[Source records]
═══

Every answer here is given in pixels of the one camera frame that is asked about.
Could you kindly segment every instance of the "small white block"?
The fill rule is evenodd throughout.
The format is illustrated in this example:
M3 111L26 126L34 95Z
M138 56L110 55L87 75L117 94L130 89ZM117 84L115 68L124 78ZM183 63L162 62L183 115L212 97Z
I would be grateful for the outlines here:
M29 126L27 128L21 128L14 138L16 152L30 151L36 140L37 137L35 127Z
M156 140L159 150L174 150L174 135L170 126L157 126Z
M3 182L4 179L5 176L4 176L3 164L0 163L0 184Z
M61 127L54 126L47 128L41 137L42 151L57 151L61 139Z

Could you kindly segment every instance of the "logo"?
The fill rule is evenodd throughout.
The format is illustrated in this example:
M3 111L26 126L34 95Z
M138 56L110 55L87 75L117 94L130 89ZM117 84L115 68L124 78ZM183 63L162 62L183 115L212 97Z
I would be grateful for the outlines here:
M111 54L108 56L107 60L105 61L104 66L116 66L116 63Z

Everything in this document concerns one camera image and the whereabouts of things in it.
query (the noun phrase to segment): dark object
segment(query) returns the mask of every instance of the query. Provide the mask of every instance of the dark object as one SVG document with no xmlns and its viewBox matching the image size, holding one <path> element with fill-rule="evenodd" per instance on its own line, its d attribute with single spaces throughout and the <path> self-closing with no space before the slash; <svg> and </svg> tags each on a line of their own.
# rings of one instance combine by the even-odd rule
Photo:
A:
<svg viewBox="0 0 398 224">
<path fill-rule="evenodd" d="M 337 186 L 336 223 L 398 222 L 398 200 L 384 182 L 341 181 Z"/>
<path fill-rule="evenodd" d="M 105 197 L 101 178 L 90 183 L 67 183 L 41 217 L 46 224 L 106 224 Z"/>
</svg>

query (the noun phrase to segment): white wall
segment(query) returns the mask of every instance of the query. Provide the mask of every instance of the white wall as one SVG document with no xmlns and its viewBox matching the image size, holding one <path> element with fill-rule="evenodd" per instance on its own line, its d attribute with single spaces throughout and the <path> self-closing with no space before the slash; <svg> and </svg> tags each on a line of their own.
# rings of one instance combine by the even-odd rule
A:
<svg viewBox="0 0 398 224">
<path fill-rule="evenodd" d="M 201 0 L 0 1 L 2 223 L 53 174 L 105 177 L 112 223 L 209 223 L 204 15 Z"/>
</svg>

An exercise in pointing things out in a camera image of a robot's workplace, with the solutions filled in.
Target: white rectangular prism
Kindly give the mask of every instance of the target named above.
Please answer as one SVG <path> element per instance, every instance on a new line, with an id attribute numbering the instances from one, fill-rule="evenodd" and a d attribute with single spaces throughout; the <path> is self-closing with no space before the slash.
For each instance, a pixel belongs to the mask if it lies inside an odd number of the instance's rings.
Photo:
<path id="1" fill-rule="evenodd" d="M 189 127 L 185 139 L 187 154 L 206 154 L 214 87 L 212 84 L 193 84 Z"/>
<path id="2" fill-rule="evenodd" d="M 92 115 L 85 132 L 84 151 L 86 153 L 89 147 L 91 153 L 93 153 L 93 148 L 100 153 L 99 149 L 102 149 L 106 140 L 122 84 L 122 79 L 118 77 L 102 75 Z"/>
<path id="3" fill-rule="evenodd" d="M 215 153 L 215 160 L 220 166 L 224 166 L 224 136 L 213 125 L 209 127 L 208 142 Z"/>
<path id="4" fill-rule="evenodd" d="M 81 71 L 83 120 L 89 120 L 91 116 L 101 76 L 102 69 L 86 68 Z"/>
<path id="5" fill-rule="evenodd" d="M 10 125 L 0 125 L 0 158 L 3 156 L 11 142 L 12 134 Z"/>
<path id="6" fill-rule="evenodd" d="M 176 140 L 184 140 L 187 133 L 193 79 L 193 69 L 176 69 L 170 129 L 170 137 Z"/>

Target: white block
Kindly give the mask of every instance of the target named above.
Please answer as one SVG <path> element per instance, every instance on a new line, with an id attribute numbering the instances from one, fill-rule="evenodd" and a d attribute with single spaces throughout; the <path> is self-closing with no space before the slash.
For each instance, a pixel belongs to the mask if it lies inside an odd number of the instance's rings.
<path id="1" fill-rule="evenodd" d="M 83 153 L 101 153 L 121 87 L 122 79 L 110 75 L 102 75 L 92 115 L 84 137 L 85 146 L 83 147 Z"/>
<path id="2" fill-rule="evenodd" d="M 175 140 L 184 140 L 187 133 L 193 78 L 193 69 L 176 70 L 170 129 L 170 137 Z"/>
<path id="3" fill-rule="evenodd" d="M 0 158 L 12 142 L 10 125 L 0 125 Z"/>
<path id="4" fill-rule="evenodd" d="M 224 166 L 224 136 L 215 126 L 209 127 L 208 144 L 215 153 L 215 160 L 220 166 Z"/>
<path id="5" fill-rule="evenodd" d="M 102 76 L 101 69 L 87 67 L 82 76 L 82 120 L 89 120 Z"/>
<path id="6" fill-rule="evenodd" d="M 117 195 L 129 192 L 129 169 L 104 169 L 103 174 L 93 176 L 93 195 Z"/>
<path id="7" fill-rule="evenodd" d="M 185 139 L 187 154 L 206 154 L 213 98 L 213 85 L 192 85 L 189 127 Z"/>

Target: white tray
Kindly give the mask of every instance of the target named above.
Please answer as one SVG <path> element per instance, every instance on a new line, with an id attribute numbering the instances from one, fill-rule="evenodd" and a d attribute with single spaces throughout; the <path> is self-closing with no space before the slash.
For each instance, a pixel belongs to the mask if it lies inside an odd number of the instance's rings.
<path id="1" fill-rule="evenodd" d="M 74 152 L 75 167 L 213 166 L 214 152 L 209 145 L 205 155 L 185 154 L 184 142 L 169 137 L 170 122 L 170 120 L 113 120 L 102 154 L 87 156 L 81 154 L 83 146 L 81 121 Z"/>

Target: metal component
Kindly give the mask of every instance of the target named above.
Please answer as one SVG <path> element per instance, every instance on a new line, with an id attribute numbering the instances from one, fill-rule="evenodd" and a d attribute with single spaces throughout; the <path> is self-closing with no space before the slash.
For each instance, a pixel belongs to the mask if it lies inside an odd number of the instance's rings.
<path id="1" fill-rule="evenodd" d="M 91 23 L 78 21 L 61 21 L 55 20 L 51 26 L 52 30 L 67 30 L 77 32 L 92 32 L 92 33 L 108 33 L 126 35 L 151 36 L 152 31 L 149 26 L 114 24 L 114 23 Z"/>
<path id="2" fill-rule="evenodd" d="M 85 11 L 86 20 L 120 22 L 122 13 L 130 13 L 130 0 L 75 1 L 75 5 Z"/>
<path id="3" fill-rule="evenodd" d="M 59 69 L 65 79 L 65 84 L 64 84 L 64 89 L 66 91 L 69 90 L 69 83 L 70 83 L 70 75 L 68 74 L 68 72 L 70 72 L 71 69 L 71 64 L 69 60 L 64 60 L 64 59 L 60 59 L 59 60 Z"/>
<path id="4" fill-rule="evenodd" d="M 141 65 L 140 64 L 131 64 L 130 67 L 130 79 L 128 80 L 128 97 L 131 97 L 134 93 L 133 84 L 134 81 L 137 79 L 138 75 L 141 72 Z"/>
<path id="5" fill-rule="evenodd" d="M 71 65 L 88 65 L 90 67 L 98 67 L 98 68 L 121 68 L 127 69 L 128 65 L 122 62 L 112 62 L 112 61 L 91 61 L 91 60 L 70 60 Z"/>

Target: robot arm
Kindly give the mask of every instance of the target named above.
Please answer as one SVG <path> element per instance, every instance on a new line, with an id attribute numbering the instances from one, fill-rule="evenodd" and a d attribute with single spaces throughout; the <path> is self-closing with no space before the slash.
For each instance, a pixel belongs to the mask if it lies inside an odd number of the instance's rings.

═══

▶ [WHAT IS REQUIRED]:
As you read the records above, find each line that contains "things" and copy it.

▶ [COMPLETED TASK]:
Everything in this document concerns one camera image and the whereabouts of things in it.
An exercise in pointing things out in a camera image of a robot's workplace, with the solutions filled in.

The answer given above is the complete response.